Growing up in Toronto, I regularly encountered street cars. Then when we moved to the Niagara Peninsula, I discovered the Canadian National Railway used tracks once owned by its subsidiary, the electrified Niagara St. Catharines & Toronto Railway, to serve a number of customers in St. Catharines – including some the railway accessed by running up the middle of city streets.
Given that the NS&T is my primary modelling interest, some street running will be essential – and since the trains would obey traffic lights, having working lights at an intersection will add an interesting operational wrinkle.
I’m not normally a fan of “gimmicks” on layouts – I never need to see another emergency vehicle with operating lights, thank you – but I am definitely a fan of anything that contributes, directly, to engaging operating sessions and in this application, working traffic lights definitely fit the bill.
Some online searching turned up a Chinese company called WeHonest (I kid you not), which sells via eBay. It offers a broad range of lighting systems for model railways at reasonable prices.
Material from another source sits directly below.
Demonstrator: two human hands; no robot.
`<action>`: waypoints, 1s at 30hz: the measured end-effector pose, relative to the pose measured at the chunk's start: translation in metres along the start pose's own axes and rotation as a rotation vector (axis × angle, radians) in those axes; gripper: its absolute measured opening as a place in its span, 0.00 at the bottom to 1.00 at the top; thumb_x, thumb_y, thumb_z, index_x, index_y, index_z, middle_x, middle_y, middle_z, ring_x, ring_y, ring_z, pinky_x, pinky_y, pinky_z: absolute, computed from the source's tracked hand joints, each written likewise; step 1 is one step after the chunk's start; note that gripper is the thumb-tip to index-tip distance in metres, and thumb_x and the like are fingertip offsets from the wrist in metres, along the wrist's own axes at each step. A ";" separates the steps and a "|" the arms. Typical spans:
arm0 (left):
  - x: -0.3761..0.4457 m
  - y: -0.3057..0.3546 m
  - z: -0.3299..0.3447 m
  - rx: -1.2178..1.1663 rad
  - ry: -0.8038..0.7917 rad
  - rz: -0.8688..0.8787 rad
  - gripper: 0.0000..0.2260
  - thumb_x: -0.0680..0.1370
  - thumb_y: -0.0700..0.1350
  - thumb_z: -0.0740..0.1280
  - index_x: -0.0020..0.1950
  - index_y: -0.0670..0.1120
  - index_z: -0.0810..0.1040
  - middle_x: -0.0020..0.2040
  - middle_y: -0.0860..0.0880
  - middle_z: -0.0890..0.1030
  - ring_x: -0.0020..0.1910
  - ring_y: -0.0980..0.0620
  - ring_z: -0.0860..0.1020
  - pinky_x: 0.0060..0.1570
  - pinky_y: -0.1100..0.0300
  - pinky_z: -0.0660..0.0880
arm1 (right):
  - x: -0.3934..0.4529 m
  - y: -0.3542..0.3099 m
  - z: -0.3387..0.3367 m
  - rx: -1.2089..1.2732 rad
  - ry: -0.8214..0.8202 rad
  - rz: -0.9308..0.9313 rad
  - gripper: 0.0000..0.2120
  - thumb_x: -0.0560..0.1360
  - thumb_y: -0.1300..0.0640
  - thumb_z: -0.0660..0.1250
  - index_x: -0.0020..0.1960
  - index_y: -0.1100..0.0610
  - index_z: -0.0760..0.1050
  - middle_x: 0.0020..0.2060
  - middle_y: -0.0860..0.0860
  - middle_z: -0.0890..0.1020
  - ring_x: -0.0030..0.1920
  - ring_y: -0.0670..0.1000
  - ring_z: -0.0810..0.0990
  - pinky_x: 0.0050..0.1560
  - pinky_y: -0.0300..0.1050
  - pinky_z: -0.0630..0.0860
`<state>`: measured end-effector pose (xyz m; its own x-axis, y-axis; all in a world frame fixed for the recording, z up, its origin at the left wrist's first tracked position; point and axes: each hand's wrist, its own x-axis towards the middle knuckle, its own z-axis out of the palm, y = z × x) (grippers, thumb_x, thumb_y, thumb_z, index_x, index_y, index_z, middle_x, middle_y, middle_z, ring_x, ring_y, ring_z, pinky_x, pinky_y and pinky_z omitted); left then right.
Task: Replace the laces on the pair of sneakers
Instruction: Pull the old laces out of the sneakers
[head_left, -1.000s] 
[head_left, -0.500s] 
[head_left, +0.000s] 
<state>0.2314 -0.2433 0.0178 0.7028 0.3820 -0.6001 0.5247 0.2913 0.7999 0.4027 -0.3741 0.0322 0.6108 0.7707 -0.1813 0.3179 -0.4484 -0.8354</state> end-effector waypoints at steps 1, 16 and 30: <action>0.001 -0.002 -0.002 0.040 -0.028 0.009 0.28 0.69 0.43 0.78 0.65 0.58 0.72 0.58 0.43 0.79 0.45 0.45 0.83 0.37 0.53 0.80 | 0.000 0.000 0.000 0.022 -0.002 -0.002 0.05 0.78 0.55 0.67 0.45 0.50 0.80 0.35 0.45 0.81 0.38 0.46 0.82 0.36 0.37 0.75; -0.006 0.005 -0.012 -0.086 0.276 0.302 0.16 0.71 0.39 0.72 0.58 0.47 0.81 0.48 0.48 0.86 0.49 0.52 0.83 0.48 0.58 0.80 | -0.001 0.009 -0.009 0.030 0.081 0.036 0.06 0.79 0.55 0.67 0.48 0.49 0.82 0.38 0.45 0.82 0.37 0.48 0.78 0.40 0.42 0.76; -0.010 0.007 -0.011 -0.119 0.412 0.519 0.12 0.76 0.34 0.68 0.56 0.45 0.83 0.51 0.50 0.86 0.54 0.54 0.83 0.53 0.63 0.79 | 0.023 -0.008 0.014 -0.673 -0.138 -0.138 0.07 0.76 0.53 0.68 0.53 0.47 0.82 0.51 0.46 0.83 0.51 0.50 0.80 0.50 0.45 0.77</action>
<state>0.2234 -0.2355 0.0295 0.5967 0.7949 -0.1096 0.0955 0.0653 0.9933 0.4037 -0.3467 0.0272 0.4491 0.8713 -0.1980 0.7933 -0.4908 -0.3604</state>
Shipping was reasonable and fast, too.
I purchased two sets of street lights (they come in pairs), plus a controller specifically designed to use them to operate four lights at an intersection. I also acquired a 3v DC “wall wart” power supply from another source to power the controller. The controller can be set to multiple sequences to mimic those found in a variety of jurisdictions.
Here’s a video of the lights in action. The walk signals start to flash red, then turn solid red as the road signals switch to yellow then red. After a brief pause, the opposing route clears from red to green. Note there’s no audio on this quick video.
It’s easy to adjust the length of the cycle time via two buttons on the controller. I set it to roughly 20 seconds before the changes start. This would give model railway crews an opportunity to start from a stop and occupy the intersection before the lights start to change again.

While these signals are HO scale, I think it would pretty straightforward to modify them with taller masts for my S scale NS&T application. I would slip a brass rod over the threaded base of the mast, secured in place with epoxy, then file down the flange that represents the base of the pole to match the diameter of the added rod. A press-fit into a thicker road base is all that’s needed to secure the masts.
I have not measured the signal housings, but I imagine they’re a little oversized for HO and would look that much more to scale in 1:64.
Even few years ago, such a feature would’ve been a major undertaking for the average hobbyist – but it took me more time to screw some styrene to some wooden blocks than it did to install, wire up, test, and program the lights. The hobby just keeps getting better!